Market Value vs Assessed Value

Property taxes in Texas, a crucial component of local government revenue, often spark confusion among homeowners. A common misconception is that these taxes are directly tied to a property's market value. However, the reality is more nuanced, with the calculation of property taxes depending on the assessed value, which, while related, is not identical to the market value.

Assessed Value: The Basis for Property Taxes

In Texas, property taxes are calculated based on the assessed value of the property. This value is determined by the county tax assessor and is influenced by recent home sales in the neighborhood. The assessed value per square foot (SF) is a critical factor in this evaluation. Tax assessors examine the prices of recently sold homes in the area, using this data to calculate the assessed value/SF for each property.

This process, while reflective of the property market trends, does not equate the assessed value with the market value. Instead, it offers a standardized method to levy property taxes fairly across different properties, taking into account the relative value of homes within the same community.

Market Value: A Different Concept

Contrasting sharply with the assessed value is the market value of a property. This figure is not used for tax purposes but is vital for real estate transactions. Market value is determined by the interplay of supply and demand, influenced heavily by the property's location, amenities, and specific features. Unlike the assessed value, which focuses on a per SF basis, the market value considers the overall appeal and desirability of a property in the broader real estate market.

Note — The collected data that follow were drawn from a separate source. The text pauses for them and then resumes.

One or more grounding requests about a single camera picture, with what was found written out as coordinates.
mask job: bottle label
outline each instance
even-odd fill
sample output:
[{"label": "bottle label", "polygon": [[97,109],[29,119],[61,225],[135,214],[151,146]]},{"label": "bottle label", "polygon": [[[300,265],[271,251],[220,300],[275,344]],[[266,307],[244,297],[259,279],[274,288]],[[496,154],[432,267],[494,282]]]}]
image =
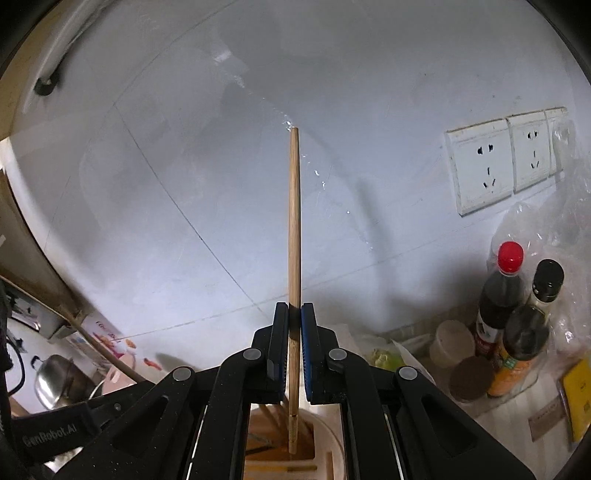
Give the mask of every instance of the bottle label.
[{"label": "bottle label", "polygon": [[507,353],[501,341],[492,357],[492,365],[496,374],[488,389],[488,394],[491,397],[502,397],[509,393],[526,375],[532,363],[533,360],[522,361],[513,358]]},{"label": "bottle label", "polygon": [[474,335],[476,353],[478,355],[489,356],[495,350],[502,333],[503,330],[498,330],[484,323],[480,312],[478,312],[478,317],[476,317],[476,332]]}]

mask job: red bottle cap
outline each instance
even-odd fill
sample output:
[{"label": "red bottle cap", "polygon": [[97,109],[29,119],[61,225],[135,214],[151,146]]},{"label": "red bottle cap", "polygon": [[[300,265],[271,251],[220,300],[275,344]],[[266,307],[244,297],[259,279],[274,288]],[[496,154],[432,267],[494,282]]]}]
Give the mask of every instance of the red bottle cap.
[{"label": "red bottle cap", "polygon": [[499,269],[503,273],[516,273],[523,263],[523,249],[516,242],[505,242],[499,249]]}]

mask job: black bottle cap
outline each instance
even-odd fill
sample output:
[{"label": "black bottle cap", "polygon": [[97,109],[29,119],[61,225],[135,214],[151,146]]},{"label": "black bottle cap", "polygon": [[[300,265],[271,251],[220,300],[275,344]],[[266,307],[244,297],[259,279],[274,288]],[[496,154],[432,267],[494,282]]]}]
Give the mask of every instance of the black bottle cap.
[{"label": "black bottle cap", "polygon": [[554,301],[564,282],[564,270],[560,264],[549,258],[538,263],[531,285],[536,298],[544,303]]}]

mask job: dark liquid
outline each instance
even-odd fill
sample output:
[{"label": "dark liquid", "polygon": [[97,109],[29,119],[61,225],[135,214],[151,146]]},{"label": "dark liquid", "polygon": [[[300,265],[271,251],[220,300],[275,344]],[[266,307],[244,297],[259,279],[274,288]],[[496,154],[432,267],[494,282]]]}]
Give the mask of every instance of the dark liquid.
[{"label": "dark liquid", "polygon": [[523,280],[519,275],[509,277],[495,271],[484,284],[478,308],[482,321],[502,330],[509,315],[523,301]]},{"label": "dark liquid", "polygon": [[516,360],[531,360],[538,355],[550,335],[546,315],[532,305],[517,308],[507,322],[503,345]]}]

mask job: brown lid
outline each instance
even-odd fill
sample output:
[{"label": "brown lid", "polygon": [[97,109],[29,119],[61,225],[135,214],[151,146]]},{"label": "brown lid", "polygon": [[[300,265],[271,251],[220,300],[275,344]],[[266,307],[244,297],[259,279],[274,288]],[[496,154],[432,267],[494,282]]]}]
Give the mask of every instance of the brown lid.
[{"label": "brown lid", "polygon": [[482,397],[492,385],[495,373],[491,363],[482,356],[462,360],[449,379],[449,392],[460,402],[471,402]]}]

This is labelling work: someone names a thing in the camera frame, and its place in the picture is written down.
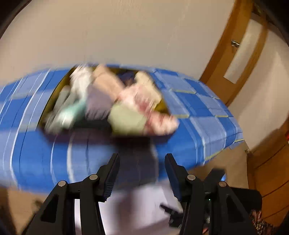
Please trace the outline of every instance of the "wall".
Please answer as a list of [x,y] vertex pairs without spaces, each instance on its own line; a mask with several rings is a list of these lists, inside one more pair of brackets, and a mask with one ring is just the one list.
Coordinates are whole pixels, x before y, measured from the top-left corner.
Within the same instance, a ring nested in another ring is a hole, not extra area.
[[156,66],[199,79],[234,0],[33,0],[0,39],[0,84],[82,62]]
[[284,123],[289,111],[289,47],[271,28],[256,67],[229,106],[251,150]]

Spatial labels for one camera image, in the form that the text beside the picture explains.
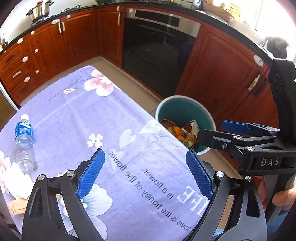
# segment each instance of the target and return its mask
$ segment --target teal bucket
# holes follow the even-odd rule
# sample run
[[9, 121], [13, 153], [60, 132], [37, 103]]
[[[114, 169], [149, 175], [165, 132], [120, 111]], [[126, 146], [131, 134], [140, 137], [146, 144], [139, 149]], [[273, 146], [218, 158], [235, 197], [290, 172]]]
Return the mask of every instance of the teal bucket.
[[[189, 121], [195, 120], [199, 129], [216, 130], [215, 122], [207, 109], [194, 99], [186, 96], [171, 96], [164, 99], [156, 109], [155, 119], [173, 121], [183, 127]], [[197, 144], [193, 148], [198, 155], [205, 154], [209, 147]]]

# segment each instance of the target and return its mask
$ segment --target purple floral tablecloth
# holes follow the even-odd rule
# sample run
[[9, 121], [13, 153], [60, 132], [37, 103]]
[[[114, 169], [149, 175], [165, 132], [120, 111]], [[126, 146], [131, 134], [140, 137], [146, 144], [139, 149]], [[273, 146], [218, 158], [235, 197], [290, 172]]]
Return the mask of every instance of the purple floral tablecloth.
[[[0, 132], [4, 157], [15, 148], [22, 114], [35, 130], [33, 182], [40, 174], [76, 169], [97, 148], [105, 151], [105, 164], [81, 200], [105, 240], [181, 241], [200, 220], [209, 200], [186, 165], [187, 149], [94, 67], [65, 76], [24, 105]], [[8, 203], [14, 197], [3, 185]], [[75, 235], [62, 198], [58, 205], [67, 232]], [[21, 232], [23, 215], [12, 218]]]

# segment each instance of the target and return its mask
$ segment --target wicker basket
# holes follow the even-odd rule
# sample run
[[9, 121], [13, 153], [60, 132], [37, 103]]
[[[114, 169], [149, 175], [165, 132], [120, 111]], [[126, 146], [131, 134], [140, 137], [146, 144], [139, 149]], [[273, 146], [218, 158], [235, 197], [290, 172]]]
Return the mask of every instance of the wicker basket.
[[234, 20], [234, 17], [229, 12], [227, 12], [226, 10], [224, 10], [222, 8], [219, 8], [218, 6], [204, 3], [203, 8], [204, 8], [205, 12], [210, 12], [212, 14], [215, 14], [218, 17], [223, 18], [228, 23], [231, 23]]

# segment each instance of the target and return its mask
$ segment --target blue bottle label
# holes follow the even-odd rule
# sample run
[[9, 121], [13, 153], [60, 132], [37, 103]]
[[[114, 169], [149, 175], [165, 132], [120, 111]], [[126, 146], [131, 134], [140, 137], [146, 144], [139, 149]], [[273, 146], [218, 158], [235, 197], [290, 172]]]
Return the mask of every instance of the blue bottle label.
[[15, 127], [15, 138], [19, 135], [29, 135], [34, 139], [34, 131], [30, 122], [21, 120]]

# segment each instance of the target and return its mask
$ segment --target pressure cooker
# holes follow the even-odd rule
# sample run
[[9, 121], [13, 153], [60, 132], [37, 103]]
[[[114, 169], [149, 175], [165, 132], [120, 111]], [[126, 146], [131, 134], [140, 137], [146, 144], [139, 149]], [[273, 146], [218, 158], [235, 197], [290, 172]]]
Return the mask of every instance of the pressure cooker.
[[26, 14], [27, 16], [31, 16], [32, 22], [35, 23], [42, 18], [46, 18], [49, 15], [49, 7], [53, 4], [52, 0], [48, 0], [47, 2], [39, 1], [37, 5], [30, 9], [30, 11]]

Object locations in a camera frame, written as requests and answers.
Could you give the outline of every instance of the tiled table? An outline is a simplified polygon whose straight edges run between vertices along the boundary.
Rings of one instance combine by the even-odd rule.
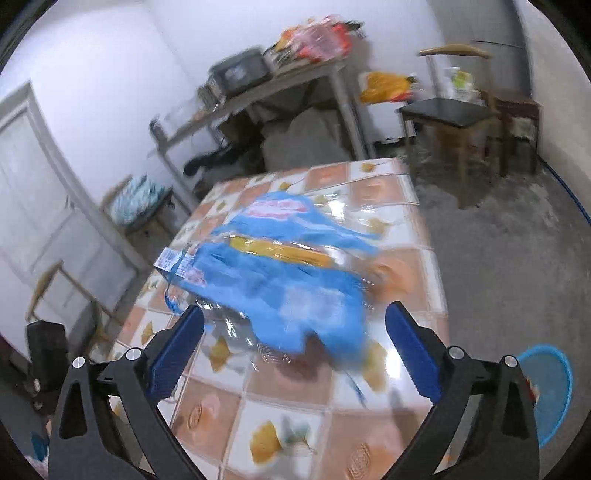
[[[189,456],[209,480],[379,479],[414,436],[430,402],[414,388],[384,326],[388,303],[401,300],[422,326],[447,343],[446,304],[435,253],[413,185],[396,158],[332,164],[216,185],[172,243],[182,249],[228,222],[266,192],[346,195],[356,215],[388,224],[380,260],[401,272],[400,290],[369,315],[366,361],[358,371],[331,366],[321,345],[291,364],[225,350],[202,338],[174,395],[159,403]],[[176,317],[164,303],[162,276],[150,276],[113,347],[111,359],[143,348]],[[226,352],[223,361],[219,354]],[[362,405],[355,385],[365,397]],[[112,402],[121,412],[119,400]]]

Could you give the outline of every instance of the metal table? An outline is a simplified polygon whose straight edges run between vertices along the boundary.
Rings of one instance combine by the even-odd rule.
[[[171,148],[193,135],[198,130],[207,127],[216,120],[222,119],[226,115],[244,110],[249,105],[268,98],[275,93],[311,82],[321,77],[329,78],[335,98],[339,105],[341,116],[343,117],[343,122],[345,123],[345,128],[347,129],[347,133],[351,140],[355,159],[365,160],[368,157],[375,158],[375,150],[369,139],[367,125],[361,122],[361,116],[359,114],[361,103],[359,101],[358,92],[353,85],[348,85],[344,75],[346,66],[346,59],[334,59],[309,64],[302,68],[291,70],[275,76],[268,82],[262,83],[261,85],[229,99],[224,104],[219,105],[217,108],[207,112],[200,118],[193,119],[188,124],[179,128],[170,138],[159,140],[153,135],[158,145],[157,153],[162,159],[164,166],[177,180],[184,191],[183,193],[185,195],[183,195],[183,201],[188,204],[187,207],[194,210],[199,203],[197,199],[194,198],[187,179],[183,177],[170,160],[168,151]],[[358,127],[358,122],[361,123],[361,129]]]

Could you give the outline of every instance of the white wall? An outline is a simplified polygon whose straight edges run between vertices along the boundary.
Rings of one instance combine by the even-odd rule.
[[[591,82],[550,20],[515,0],[530,55],[533,98],[542,106],[540,156],[591,212]]]
[[[0,254],[0,334],[22,355],[29,358],[25,338],[25,312],[33,296],[33,289],[16,275],[5,258]],[[64,323],[45,302],[35,312],[49,322]]]
[[[30,80],[58,147],[98,203],[127,174],[171,184],[148,153],[149,121],[194,86],[146,6],[133,0],[59,0],[0,74],[0,99]]]
[[[146,0],[156,24],[177,53],[195,84],[207,79],[209,67],[251,46],[273,45],[290,26],[340,14],[365,22],[370,46],[368,66],[401,74],[418,73],[431,81],[422,48],[443,44],[443,37],[426,0]],[[395,128],[388,115],[374,117],[377,126]]]

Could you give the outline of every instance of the white door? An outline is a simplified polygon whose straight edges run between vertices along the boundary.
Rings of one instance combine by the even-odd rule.
[[[115,307],[136,268],[77,205],[27,104],[2,107],[0,103],[0,112],[5,113],[0,116],[0,248],[32,283],[63,260],[64,269],[89,292],[107,307]],[[87,303],[61,275],[49,289],[47,301],[64,316],[66,327]]]

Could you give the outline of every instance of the blue gripper pad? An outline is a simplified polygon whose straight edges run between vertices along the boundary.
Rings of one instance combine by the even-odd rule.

The Necessity of Tax Protests in Houston

For Houstonians, an annual ritual has become crucial – protesting property taxes. This practice is not just a form of civic engagement but a necessary step to ensure fair taxation. By protesting their property taxes, homeowners challenge the assessed values set by tax assessors. This action is not merely about seeking a reduction in taxes but serves a more significant purpose. It acts as a check against unwarranted increases in assessed values, ensuring that tax assessors do not arbitrarily raise values without justification.

The protest process allows homeowners to present arguments and evidence, such as discrepancies in the assessor's valuation methods or overlooked factors like property defects. This engagement ensures a more accurate and fair assessment, aligning it closely with actual market conditions and preventing overvaluation.


The relationship between market value and assessed value in Texas property taxation is a complex but crucial distinction for homeowners to understand. While both are indicators of a property's worth, they serve different purposes and are calculated differently. The annual ritual of protesting property taxes in Houston and other parts of Texas is not just a right but a necessary action to maintain fairness and accuracy in property taxation. This process underscores the dynamic nature of real estate valuation and the importance of active homeowner participation in the tax assessment process.